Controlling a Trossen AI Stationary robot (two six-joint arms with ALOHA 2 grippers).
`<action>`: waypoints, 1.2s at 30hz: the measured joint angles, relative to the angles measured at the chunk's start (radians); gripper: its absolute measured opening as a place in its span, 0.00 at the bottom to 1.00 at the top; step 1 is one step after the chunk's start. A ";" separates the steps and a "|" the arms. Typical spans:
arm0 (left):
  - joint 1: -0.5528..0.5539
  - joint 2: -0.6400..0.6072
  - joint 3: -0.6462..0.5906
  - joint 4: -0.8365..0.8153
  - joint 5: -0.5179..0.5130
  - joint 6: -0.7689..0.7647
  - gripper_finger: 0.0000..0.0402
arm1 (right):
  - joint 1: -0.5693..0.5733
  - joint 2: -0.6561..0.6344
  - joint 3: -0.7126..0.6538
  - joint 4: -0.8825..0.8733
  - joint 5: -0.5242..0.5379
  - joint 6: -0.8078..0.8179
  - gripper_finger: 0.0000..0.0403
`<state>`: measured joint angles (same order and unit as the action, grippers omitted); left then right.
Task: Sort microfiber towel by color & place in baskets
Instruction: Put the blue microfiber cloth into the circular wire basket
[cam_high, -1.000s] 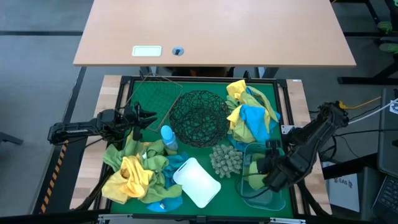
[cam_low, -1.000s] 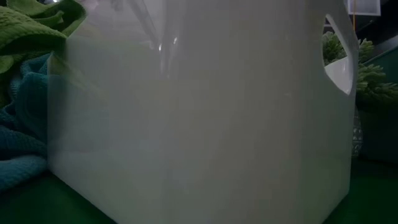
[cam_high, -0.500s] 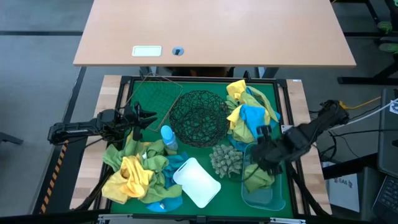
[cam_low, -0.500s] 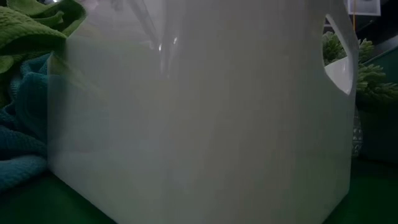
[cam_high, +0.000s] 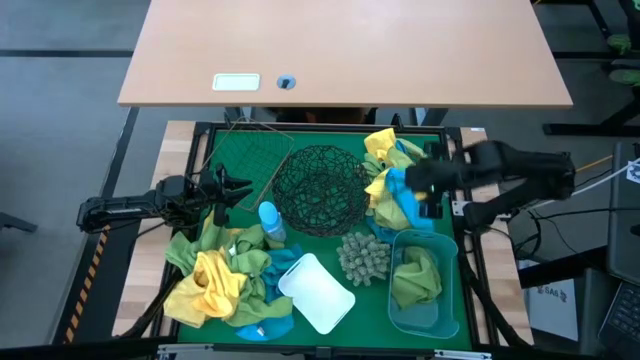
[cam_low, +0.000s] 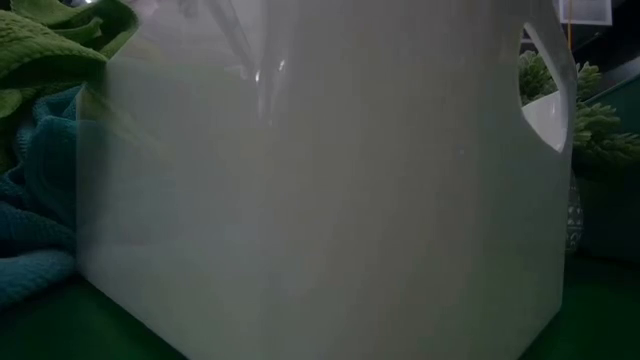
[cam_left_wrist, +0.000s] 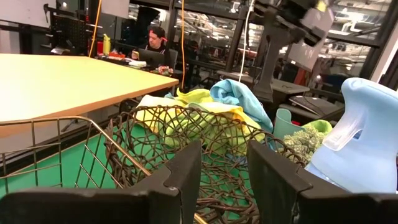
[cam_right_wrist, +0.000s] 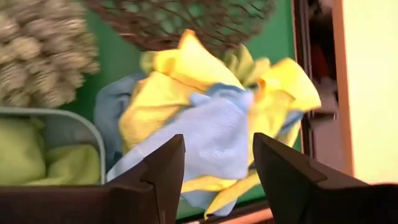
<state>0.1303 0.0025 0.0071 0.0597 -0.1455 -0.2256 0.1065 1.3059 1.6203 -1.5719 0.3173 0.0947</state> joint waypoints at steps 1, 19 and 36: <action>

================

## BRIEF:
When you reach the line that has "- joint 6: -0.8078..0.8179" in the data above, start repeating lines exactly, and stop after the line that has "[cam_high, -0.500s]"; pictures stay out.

## YOUR SOLUTION:
  - joint 6: -0.8078..0.8179
  - gripper_finger: 0.0000..0.0403
`<state>`: measured joint angles (same order and unit as the action, grippers omitted); left then right.
Task: Sort microfiber towel by color & place in baskets
Instruction: Put the blue microfiber cloth into the circular wire basket
[cam_high, -1.000s] 
[cam_low, -1.000s] 
[cam_high, -0.500s] 

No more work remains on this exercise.